RECORD EXTRACTS START

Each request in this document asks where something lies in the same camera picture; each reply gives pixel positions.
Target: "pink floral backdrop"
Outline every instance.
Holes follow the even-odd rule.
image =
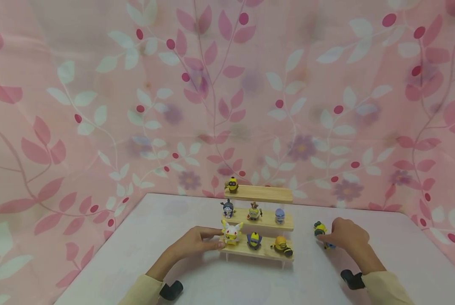
[[[231,175],[400,211],[455,264],[455,0],[0,0],[0,305]]]

RECORD EXTRACTS END

▶ EXERCISE INSTRUCTIONS
Would it be possible to copy the material exactly, excluding the images?

▶ REPLY
Each request in this document asks where something lies in the same camera picture; each reply gives pixel positions.
Target: "pink floral backdrop"
Outline every instance.
Holes follow the even-odd rule.
image =
[[[231,175],[400,211],[455,264],[455,0],[0,0],[0,305]]]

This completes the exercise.